Action item >> Of all the lines in the material, how many carry the string "camera"? Respond with the number by itself.

___ Data shown

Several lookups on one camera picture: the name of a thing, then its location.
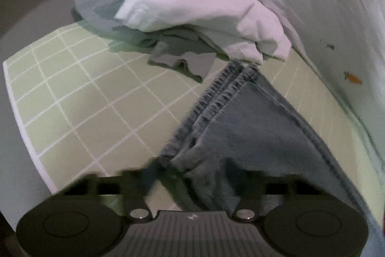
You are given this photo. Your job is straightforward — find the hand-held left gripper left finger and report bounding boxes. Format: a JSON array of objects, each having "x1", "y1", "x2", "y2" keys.
[{"x1": 62, "y1": 168, "x2": 151, "y2": 221}]

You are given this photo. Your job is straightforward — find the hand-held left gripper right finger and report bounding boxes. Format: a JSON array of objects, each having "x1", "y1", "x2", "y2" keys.
[{"x1": 231, "y1": 173, "x2": 327, "y2": 221}]

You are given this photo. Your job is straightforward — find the blue denim jeans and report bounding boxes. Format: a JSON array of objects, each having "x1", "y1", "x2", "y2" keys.
[{"x1": 141, "y1": 60, "x2": 385, "y2": 245}]

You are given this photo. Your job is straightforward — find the grey-blue garment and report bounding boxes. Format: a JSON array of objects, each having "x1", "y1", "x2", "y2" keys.
[{"x1": 72, "y1": 0, "x2": 220, "y2": 83}]

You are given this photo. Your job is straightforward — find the light blue printed blanket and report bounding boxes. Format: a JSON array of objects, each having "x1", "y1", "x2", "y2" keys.
[{"x1": 211, "y1": 0, "x2": 385, "y2": 155}]

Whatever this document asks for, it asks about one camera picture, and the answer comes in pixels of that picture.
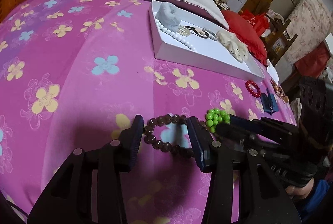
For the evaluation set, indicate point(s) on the white jewelry box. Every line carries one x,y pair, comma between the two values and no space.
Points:
213,54

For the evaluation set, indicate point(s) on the grey fluffy scrunchie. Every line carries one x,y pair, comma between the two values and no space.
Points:
167,14

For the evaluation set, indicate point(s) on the wooden chair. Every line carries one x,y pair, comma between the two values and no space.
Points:
281,36

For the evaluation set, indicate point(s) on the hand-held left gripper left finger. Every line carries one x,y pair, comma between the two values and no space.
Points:
136,140

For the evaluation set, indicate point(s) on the person's right hand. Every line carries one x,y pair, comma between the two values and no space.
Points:
295,190

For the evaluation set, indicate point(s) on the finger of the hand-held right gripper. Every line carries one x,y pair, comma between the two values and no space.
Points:
234,135
270,126

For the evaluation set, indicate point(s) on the cream lace scrunchie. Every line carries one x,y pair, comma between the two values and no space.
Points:
234,45

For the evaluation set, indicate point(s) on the blue hair clip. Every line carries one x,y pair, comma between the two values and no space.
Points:
269,103

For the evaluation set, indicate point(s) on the white card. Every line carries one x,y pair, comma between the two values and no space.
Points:
272,73

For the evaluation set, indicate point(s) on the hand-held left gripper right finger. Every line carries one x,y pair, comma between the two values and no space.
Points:
199,146

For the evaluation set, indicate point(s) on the red printed bag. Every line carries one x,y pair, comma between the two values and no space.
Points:
253,19

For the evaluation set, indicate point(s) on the red cushion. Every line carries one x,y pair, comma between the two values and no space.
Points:
247,34

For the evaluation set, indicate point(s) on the floral mattress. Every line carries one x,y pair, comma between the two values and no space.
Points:
312,18

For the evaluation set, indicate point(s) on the round gold brooch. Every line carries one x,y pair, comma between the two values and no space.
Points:
184,31

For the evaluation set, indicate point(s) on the person's right forearm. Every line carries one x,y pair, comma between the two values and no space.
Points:
316,198

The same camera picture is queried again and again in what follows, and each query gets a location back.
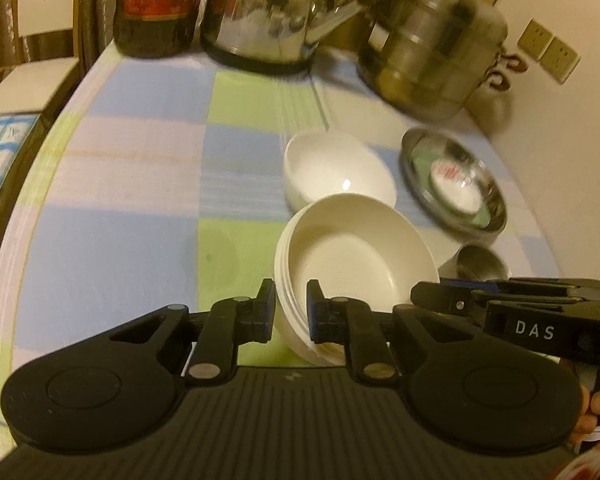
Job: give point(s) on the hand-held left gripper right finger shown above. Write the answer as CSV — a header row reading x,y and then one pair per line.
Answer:
x,y
314,312

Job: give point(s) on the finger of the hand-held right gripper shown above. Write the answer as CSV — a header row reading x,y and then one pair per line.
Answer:
x,y
450,302
530,290

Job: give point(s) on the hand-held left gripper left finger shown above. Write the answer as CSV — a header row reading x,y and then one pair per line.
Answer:
x,y
267,312

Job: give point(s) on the stainless steel bowl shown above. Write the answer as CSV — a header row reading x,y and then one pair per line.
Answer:
x,y
480,262

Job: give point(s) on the cream ribbed plastic bowl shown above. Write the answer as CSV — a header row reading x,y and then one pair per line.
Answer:
x,y
355,240

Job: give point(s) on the green square plate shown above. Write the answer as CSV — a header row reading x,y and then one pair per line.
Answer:
x,y
482,217

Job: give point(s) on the large stainless steel plate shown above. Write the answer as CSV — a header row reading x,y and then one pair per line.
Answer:
x,y
495,195

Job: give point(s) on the small white floral dish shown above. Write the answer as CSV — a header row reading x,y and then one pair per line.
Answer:
x,y
455,185

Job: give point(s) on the white floral ceramic bowl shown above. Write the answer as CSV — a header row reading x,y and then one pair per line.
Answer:
x,y
330,170

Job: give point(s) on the person's right forearm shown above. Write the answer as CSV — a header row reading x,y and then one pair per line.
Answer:
x,y
595,462

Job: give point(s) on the plaid tablecloth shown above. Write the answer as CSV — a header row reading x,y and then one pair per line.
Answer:
x,y
130,200

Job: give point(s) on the stainless steel steamer pot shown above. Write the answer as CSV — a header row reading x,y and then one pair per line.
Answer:
x,y
430,45

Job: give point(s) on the stainless steel kettle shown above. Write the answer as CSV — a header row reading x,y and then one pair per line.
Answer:
x,y
260,15

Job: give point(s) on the blue white patterned cloth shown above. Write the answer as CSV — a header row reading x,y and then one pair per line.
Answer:
x,y
2,150

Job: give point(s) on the cooking oil bottle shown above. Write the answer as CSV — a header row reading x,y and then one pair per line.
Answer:
x,y
155,10

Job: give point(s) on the beige curtain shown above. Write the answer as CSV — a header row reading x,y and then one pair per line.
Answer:
x,y
95,5

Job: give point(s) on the white chair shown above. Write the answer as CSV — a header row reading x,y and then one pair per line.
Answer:
x,y
35,25

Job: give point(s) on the beige wall socket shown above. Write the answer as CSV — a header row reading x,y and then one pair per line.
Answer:
x,y
534,39
560,60

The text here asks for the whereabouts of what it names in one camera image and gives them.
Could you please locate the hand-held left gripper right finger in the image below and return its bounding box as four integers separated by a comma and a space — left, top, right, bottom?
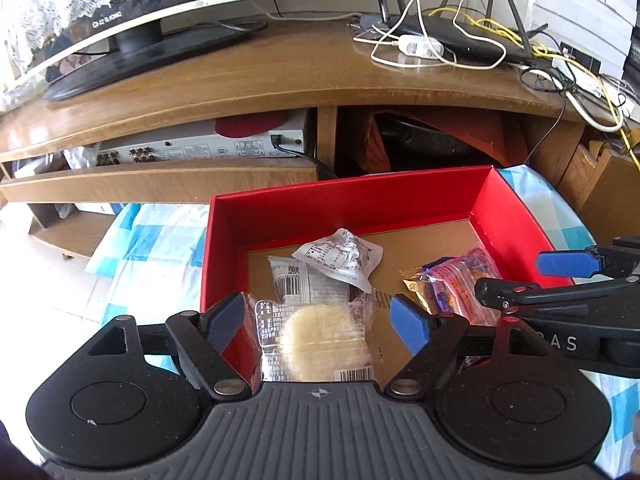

______

Answer box >> 4